Your assignment ::
Among the entries below, count the lines containing the string "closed". Only the count is needed.

Provided entries ::

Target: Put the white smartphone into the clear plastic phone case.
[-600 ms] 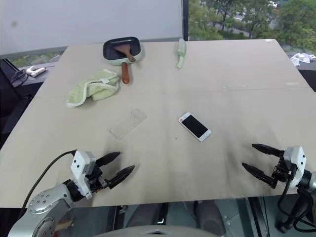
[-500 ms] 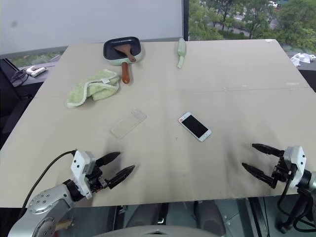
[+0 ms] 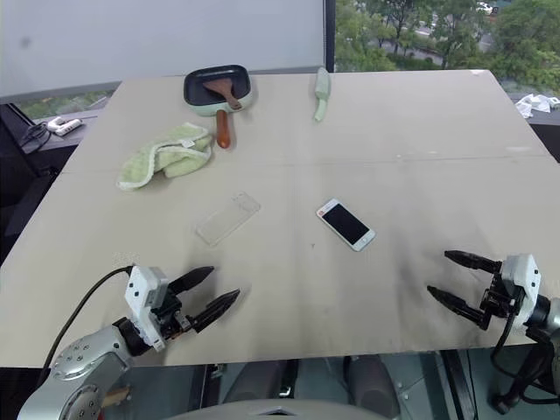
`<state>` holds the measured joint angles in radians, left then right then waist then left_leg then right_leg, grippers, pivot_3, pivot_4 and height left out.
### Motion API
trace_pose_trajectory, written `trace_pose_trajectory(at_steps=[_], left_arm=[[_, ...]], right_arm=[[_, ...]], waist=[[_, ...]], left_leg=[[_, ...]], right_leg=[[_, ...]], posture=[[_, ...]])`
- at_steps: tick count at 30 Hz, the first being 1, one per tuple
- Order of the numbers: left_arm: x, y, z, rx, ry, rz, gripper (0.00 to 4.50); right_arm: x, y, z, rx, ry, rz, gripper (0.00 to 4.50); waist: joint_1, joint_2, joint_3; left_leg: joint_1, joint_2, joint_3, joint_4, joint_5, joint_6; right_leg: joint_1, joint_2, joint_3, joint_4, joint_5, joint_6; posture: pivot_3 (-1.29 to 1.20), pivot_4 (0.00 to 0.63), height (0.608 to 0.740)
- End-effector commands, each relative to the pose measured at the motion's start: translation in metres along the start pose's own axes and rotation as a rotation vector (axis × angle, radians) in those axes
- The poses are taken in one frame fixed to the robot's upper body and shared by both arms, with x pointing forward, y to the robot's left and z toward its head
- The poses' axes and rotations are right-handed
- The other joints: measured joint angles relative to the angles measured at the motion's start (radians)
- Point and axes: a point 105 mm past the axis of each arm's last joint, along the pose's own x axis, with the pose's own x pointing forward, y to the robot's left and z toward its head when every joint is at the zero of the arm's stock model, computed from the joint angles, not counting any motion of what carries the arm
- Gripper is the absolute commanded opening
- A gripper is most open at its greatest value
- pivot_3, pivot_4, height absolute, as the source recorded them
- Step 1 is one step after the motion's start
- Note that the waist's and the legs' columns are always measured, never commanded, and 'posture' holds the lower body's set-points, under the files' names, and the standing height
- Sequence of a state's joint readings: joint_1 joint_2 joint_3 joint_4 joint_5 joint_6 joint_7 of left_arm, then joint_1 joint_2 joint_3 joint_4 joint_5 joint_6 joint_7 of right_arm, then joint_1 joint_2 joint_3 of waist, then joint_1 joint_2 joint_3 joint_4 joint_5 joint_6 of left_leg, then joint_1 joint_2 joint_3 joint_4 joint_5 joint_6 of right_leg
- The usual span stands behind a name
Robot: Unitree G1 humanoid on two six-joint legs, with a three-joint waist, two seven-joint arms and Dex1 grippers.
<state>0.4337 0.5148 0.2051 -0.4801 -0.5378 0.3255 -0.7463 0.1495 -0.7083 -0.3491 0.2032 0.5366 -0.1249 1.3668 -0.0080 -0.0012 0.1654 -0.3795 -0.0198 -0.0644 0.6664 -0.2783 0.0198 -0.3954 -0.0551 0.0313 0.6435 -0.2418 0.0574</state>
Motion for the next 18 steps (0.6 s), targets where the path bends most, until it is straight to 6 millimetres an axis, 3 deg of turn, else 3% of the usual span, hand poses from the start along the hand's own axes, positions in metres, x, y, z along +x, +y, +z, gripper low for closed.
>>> trace_pose_trajectory(at_steps=[1,9,18], left_arm=[[0.004,0.001,0.013,0.033,-0.050,-0.003,4.48],[0.026,0.012,0.034,0.067,-0.118,0.028,4.48],[0.059,0.046,0.043,0.092,-0.130,0.168,4.48]], right_arm=[[-0.002,-0.001,0.012,-0.041,-0.017,0.002,4.50],[0.008,0.005,0.023,-0.051,-0.061,0.009,4.50],[0.045,0.030,0.082,-0.085,-0.228,0.154,4.50]], waist=[[0.000,0.000,0.000],[0.002,0.000,0.000],[0.001,0.000,0.000]], left_leg=[[0.000,0.000,0.000,0.000,0.000,0.000],[0.000,0.000,0.000,0.001,0.000,0.000],[0.000,-0.001,-0.001,0.001,0.000,0.000]], right_leg=[[0.000,0.000,0.000,0.000,0.000,0.000],[0.001,0.001,0.000,0.000,0.001,0.002],[0.000,0.003,-0.001,0.001,0.002,0.003]], posture=[[0.00,0.150,0.740],[0.00,0.150,0.740],[0.00,0.150,0.740]])
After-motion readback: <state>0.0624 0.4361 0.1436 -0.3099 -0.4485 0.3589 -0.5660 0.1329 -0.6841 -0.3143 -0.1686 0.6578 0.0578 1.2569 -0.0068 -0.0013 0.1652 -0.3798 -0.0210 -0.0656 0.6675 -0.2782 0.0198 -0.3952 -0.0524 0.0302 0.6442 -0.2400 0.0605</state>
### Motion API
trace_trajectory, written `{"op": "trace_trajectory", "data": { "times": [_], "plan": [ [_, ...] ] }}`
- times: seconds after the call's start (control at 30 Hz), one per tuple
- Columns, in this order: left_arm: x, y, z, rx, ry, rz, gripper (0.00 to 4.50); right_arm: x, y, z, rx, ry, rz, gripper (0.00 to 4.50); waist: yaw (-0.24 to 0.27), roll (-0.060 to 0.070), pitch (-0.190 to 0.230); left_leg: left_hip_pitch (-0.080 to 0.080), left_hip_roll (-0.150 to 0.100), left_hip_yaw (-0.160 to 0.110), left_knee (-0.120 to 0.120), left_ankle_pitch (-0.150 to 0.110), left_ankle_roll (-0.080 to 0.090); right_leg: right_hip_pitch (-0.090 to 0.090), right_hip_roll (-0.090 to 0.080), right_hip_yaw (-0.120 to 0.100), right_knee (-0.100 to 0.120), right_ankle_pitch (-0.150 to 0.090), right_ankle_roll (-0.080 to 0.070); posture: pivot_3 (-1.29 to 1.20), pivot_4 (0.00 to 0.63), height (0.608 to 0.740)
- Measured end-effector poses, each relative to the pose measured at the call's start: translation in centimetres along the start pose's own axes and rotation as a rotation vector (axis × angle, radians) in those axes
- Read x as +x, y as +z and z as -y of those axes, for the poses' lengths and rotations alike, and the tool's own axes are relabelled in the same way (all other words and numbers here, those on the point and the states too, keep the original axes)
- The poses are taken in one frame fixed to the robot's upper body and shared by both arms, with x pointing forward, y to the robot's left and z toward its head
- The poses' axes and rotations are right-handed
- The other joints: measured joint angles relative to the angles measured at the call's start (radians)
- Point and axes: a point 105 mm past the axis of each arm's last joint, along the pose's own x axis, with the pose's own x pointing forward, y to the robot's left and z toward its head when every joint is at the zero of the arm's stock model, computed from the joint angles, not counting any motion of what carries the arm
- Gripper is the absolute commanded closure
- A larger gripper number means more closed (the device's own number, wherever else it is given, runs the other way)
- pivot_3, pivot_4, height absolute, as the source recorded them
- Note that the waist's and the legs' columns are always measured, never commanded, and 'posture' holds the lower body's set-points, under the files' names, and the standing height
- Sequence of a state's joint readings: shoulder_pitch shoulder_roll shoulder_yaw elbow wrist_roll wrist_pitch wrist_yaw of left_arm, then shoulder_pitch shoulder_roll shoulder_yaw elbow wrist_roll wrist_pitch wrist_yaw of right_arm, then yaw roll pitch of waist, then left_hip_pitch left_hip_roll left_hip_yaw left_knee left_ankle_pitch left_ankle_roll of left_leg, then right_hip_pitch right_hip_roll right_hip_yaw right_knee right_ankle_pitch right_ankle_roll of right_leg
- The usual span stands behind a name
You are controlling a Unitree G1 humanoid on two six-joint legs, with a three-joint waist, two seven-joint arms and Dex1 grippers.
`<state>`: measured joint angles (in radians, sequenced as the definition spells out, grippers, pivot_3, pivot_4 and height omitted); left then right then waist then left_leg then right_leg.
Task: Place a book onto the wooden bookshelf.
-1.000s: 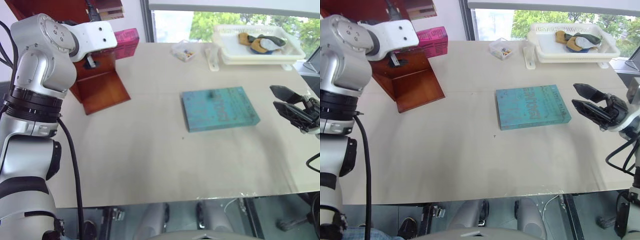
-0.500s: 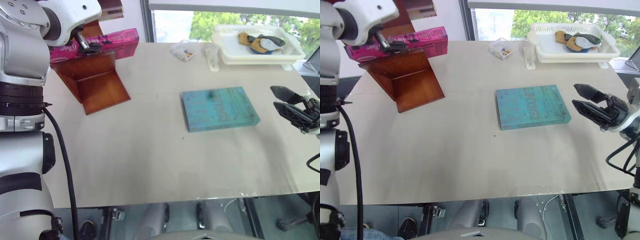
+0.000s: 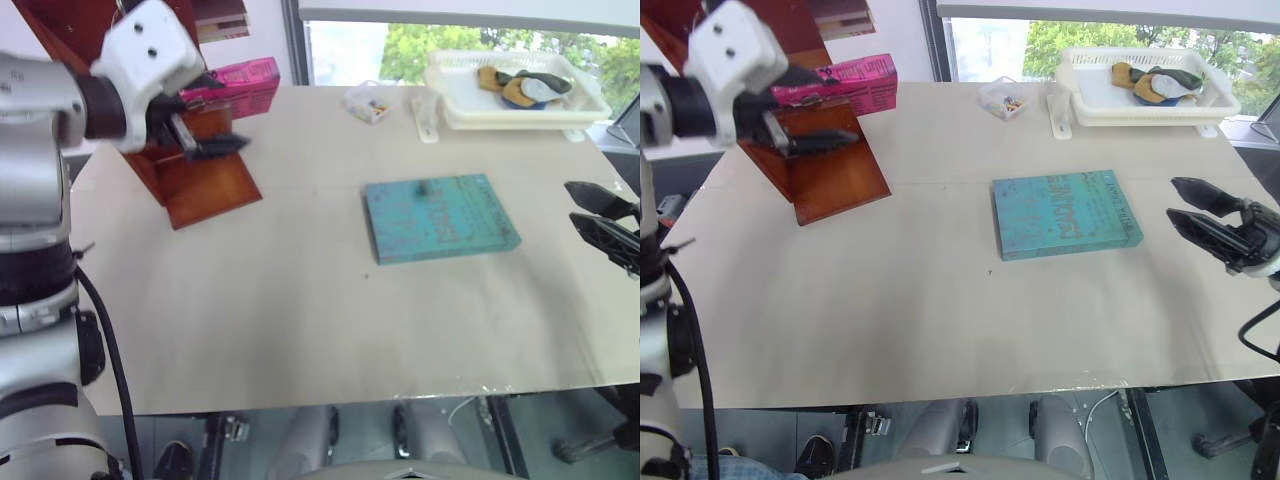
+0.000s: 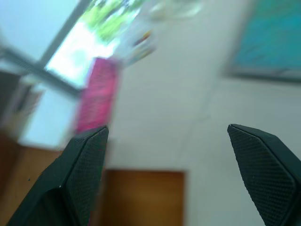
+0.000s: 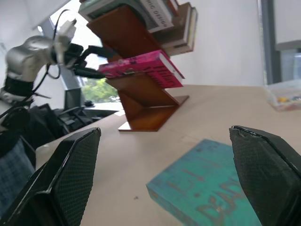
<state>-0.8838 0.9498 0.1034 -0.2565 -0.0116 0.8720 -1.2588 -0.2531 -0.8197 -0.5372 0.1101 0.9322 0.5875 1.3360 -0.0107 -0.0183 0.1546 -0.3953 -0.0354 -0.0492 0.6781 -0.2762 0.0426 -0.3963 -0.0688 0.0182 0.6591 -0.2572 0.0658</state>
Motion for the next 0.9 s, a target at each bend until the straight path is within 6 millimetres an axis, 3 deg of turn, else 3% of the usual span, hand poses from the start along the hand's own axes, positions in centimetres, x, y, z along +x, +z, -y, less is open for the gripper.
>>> {"op": "trace_trajectory", "data": {
  "times": [0.1,0.27,0.4,0.5,0.63,0.73,0.9],
  "plan": [
    [1.0,-1.8,2.5,-0.097,-0.071,0.027,0.19,-0.4,-0.3,-0.2,0.001,-0.011,-0.021,0.00,-0.001,0.001,0.000,0.001,0.000,0.000,0.000,0.000,0.000,0.000,-0.001,0.000,0.001,0.000,0.000,0.00,0.150,0.740],
    [2.7,-6.9,8.9,-0.325,-0.208,0.009,0.19,-1.8,-1.8,-0.3,0.018,-0.073,-0.132,0.00,0.000,0.000,0.000,0.002,0.002,0.000,-0.001,0.000,0.000,0.001,-0.003,0.002,0.000,0.001,-0.001,0.00,0.150,0.740],
    [1.8,-11.5,14.2,-0.488,-0.277,-0.089,0.19,-4.4,-4.5,-0.5,0.084,-0.160,-0.269,0.00,0.003,0.000,-0.001,0.001,0.003,-0.001,-0.003,0.000,0.000,0.001,-0.004,0.004,-0.003,0.001,-0.002,0.00,0.150,0.740],
    [1.6,-11.8,14.9,-0.519,-0.267,-0.081,0.19,-5.3,-5.2,-0.6,0.095,-0.185,-0.310,0.00,0.012,0.001,-0.001,0.001,0.003,-0.001,-0.003,0.000,-0.001,0.001,-0.005,0.003,-0.004,0.003,-0.005,0.00,0.150,0.740],
    [1.6,-13.1,16.3,-0.565,-0.214,-0.050,0.19,-8.6,-6.9,-1.5,0.116,-0.257,-0.468,0.00,0.030,0.005,-0.004,0.004,0.004,-0.001,-0.004,0.000,-0.001,0.005,-0.006,0.003,-0.008,0.002,-0.007,0.00,0.150,0.740],
    [1.3,-13.8,16.0,-0.586,-0.178,-0.025,0.19,-9.9,-7.6,-2.1,0.127,-0.283,-0.506,0.00,0.027,0.006,-0.005,0.004,0.005,0.000,-0.006,0.000,-0.001,0.005,-0.005,0.003,-0.010,0.002,-0.008,0.00,0.150,0.740],
    [0.1,-14.0,17.4,-0.644,-0.244,0.018,0.19,-11.0,-8.1,-2.5,0.133,-0.315,-0.518,0.00,0.023,0.008,-0.007,0.004,0.005,0.000,-0.010,0.000,-0.001,0.004,-0.005,0.004,-0.015,0.002,-0.007,0.00,0.150,0.740]
  ]
}}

Solution below ::
2